What is raltegravir, and how does it work (mechanism of action)?
- Raltegravir (Isentress) is an antiretroviral medicine approved for the treatment of human immunodeficiency virus (HIV) infection. Raltegravir is an integrase inhibitor similar to elvitegravir (Vitekta) and dolutegravir (Tivicay). Raltegravir slows the spread of HIV infection by blocking the HIV integrase enzyme required for virus multiplication. To improve the chance of fighting HIV-1 infection, raltegravir must be taken with other HIV medicines. Although raltegravir does not cure HIV or AIDS, continuous HIV treatment with raltegravir can help patients control the infection and decrease their risk of acquiring HIV-related illnesses. Raltegravir helps to improve the immune system by increasing the number of white blood cells called CD4+ (T) cells, and consequently reduce the risk of death or getting opportunistic infections that can happen when the immune system is weak.
- Raltegravir was initially approved by the FDA in October 2007.
What are the uses for raltegravir?
Raltegravir is a prescription HIV medicine used with other antiretroviral medicines to treat human immunodeficiency virus-1 (HIV-1) infection in patients 4 weeks or age and older. Raltegravir does not cure the HIV-1 infection or AIDS. It works to reduce the viral load which is the amount of HIV virus in the blood.
What are the side effects of raltegravir?

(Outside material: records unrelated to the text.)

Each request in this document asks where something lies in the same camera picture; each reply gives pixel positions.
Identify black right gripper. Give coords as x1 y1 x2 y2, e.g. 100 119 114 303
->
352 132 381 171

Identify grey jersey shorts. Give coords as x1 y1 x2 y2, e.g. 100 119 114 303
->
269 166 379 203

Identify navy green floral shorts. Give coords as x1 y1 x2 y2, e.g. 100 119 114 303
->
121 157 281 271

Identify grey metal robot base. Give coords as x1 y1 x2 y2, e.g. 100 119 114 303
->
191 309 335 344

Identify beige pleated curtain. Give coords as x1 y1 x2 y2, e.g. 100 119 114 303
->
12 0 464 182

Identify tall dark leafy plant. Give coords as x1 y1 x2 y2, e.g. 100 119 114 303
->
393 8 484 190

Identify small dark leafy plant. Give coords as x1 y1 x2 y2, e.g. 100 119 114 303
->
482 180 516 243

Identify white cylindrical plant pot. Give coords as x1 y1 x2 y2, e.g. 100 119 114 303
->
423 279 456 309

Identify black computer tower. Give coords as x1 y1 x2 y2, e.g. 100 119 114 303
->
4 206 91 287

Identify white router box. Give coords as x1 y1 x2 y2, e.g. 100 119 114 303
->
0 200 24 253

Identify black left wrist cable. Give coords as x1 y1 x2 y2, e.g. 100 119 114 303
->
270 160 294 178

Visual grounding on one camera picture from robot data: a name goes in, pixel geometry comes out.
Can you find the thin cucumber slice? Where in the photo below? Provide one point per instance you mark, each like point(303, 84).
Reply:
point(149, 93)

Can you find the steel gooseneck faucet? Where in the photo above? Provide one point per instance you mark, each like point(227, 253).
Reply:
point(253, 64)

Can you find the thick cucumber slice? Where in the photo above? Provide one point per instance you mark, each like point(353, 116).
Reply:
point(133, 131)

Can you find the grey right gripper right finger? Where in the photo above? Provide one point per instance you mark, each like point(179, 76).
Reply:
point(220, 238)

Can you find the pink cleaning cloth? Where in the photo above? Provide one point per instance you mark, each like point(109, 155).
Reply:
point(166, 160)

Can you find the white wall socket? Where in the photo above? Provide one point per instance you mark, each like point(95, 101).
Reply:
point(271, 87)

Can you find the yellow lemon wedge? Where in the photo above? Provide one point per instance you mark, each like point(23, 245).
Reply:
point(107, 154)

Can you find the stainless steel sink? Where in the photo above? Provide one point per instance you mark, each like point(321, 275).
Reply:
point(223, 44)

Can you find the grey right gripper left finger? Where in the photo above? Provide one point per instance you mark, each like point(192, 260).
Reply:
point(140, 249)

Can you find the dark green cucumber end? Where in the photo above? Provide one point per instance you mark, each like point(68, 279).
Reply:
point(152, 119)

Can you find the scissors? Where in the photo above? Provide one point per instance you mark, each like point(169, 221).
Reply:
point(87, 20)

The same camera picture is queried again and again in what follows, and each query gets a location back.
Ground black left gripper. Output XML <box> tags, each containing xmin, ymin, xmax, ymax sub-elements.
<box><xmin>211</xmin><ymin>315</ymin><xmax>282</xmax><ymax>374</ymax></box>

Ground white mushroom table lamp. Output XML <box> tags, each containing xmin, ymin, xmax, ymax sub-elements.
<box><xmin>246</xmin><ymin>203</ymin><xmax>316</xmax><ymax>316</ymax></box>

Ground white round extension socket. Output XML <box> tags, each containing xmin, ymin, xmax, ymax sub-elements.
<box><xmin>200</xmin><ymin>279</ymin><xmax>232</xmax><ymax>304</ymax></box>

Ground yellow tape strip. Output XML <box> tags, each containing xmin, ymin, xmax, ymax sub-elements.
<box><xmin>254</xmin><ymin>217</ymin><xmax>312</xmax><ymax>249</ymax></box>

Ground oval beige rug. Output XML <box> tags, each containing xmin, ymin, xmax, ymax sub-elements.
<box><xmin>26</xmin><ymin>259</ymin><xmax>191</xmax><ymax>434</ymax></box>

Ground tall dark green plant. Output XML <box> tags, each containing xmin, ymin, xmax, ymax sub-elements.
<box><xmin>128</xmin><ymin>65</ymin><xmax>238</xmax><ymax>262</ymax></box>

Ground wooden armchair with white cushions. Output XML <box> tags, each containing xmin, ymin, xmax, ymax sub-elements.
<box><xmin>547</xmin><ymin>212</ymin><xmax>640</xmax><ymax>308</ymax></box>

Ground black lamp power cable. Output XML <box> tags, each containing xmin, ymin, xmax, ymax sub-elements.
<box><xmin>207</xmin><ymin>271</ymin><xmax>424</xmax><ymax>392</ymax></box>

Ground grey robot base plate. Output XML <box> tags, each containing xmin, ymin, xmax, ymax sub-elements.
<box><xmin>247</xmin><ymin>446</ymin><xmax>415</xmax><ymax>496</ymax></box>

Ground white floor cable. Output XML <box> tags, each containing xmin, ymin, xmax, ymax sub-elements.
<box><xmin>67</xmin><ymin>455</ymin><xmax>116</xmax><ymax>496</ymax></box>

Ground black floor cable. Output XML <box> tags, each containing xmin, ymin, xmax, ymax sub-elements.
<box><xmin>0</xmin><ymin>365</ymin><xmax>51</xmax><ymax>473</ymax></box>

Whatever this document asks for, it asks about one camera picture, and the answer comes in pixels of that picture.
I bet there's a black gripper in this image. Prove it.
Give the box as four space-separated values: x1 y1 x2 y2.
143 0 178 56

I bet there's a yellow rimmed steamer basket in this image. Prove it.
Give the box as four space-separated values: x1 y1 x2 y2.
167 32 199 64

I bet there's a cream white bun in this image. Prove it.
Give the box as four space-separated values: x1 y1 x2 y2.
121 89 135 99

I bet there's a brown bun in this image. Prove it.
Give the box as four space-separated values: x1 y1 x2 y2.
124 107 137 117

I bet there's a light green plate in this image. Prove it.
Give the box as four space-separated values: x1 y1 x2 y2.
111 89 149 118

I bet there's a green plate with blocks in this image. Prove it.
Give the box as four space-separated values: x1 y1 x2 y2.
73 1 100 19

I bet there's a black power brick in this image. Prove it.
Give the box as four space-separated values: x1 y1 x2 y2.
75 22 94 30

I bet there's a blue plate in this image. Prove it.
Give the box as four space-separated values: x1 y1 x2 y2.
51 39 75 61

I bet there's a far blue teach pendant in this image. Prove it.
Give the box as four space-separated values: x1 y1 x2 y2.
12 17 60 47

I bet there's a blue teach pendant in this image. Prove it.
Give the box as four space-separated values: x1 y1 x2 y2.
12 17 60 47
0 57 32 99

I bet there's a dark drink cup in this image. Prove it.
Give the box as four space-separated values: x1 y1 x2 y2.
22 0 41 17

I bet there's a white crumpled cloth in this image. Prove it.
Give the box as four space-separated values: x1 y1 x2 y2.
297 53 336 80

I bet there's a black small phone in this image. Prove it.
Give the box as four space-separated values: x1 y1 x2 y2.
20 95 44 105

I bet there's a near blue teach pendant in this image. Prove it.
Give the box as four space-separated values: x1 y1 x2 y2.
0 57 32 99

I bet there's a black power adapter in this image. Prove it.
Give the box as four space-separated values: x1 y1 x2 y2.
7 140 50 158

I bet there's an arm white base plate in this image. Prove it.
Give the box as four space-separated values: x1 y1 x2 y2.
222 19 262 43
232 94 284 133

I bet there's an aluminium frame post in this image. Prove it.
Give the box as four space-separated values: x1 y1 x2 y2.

The most common side effects of raltegravir include:
Other potential side effects of raltegravir include:
- Hepatitis (a type of viral infection of the liver)
- Blood disorders
- Kidney failure
- Kidney stones
- Indigestion or stomach pain
- Muscle pain (myopathy)
- Rhabdomyolysis (muscle destruction)
- Increased bilirubin
- Increased levels of liver enzymes
- Increased blood glucose
- Suicidal thoughts or actions
Some patients taking raltegravir experience serious skin and allergic reactions. These reactions can be severe or life-threatening if not treated promptly. Patients who develop any type of skin rash with other symptoms should call their doctor right away.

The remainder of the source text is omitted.